Microsoft is giving every U.S. college student a free year of Microsoft 365 Personal — the consumer suite that bundles Word, Excel, PowerPoint, Outlook, 1TB of OneDrive storage and the company’s Copilot AI assistants — and students can claim it for their personal Microsoft accounts through October 31, 2025. After that free 12-month period, students who want to keep the subscription can continue at half price.
Most colleges already give students access to institution-licensed versions of Microsoft 365 or Google Workspace for Education — but those are tied to school accounts and institutional controls. This giveaway is for students’ personal Microsoft accounts, which matters for people who want a full, portable setup they can keep after graduation: desktop apps, 1TB of private cloud storage, and Copilot integrated into the apps you already use for classes and side projects. The offer is explicitly aimed at U.S. college students and is claimable with a college email address.
What you actually get
The one-year free Microsoft 365 Personal package includes:
- Desktop and web versions of Word, Excel, PowerPoint, Outlook and OneNote.
- Microsoft Copilot integrated into those apps — the summarizer, idea generator and assistant that can draft text, help analyze spreadsheets, and suggest slides or edits.
- 1TB of OneDrive cloud storage.
- If you want to keep the service after the free year, Microsoft says students will be eligible for a recurring 50% discount (Microsoft’s student pricing works out to about $4.99/month under that discounted rate)
How to claim it
Microsoft’s sign-up requires verification with a college email address and must be claimed by October 31, 2025, or while supplies last, according to Microsoft’s offer page. If you’re eligible, sign up through Microsoft’s student offer to convert your personal account into a 12-month trial with Copilot enabled. Don’t expect the campus IT portal to auto-enroll you — this is a consumer offer tied to your personal Microsoft account.
Microsoft’s CEO, Satya Nadella, announced the move during the White House’s AI Education Task Force meeting, where he also outlined additional commitments: educator grants, free LinkedIn AI courses for job seekers, students and teachers, and other investments aimed at expanding AI access in schools. Microsoft framed the package as support for the Presidential AI Challenge and a companion AI Education Executive Order.

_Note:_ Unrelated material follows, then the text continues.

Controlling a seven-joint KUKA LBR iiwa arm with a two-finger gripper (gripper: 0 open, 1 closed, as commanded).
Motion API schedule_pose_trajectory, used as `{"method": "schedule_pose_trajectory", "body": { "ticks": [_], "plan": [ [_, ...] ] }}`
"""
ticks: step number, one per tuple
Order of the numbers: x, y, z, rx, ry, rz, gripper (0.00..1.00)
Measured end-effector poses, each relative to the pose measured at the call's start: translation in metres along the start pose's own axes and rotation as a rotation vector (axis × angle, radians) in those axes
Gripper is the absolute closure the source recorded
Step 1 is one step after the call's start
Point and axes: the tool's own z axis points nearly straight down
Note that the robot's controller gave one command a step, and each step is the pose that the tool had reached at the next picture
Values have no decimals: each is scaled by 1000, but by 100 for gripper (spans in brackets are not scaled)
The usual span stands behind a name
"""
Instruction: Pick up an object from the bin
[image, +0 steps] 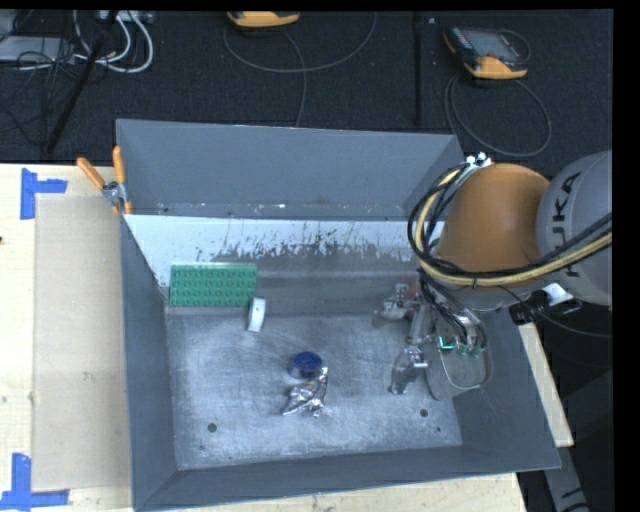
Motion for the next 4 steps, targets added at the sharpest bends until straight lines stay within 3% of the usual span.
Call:
{"method": "schedule_pose_trajectory", "body": {
  "ticks": [1,2,3,4],
  "plan": [
    [11,113,25,-2,-5,-139,0],
    [27,110,31,1,-4,-122,0],
    [29,112,11,2,-9,-352,0],
    [33,110,57,0,-25,-274,0]
  ]
}}
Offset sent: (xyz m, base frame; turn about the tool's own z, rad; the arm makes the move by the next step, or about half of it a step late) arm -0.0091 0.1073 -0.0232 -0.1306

That said, this moment sits in a political and cultural context that’s hard to ignore. The White House event drew big tech leaders and generated both enthusiasm and critique: supporters framed the pledges as practical steps to broaden AI literacy; critics warned that the rapid rollout of copilot-style tools in classrooms raises questions around student data, bias, and how AI will be used in assessment and learning. If you’re a student or educator, it’s worth weighing the convenience of readily available AI assistants against questions about classroom policy and data handling.
A few caveats and common-sense tips
- Privacy & data: Check the terms. A personal Microsoft 365 account is different from a managed school account; different rules apply for data retention and admin access.
- Academic honesty: Copilot is a tool, not a magic homework pass. Use it for drafts and brainstorming, but follow your school’s policies on citation and original work.
- Eligibility and timing: The deadline is firm — October 31 — and Microsoft specifies college email verification. If you graduate mid-year, you’ll still get the 12 months on your personal account; after that, you can keep the discounted rate if you choose.
So what should students do right now?
If you’re in the U.S. and enrolled in college: go to Microsoft’s student offer page, verify your eligibility with your college email and claim the 12-month Microsoft 365 Personal subscription before October 31, 2025. Even if you already use an institutional account for classwork, this personal plan is handy for extracurricular projects, freelancing, portfolio work, or simply keeping your notes and files after you leave campus.
This is a big, practical giveaway — a $99.99-value product being handed to students for free for a year — and it’s also a strategic play for Microsoft to seed Copilot in the next generation of users. For students, it’s an easy win if you need desktop apps, storage and AI help in your workflow. For the rest of us, it’s another sign that the fight to define how AI fits into education is shifting from policy pamphlets to the tools students actually open on their laptops.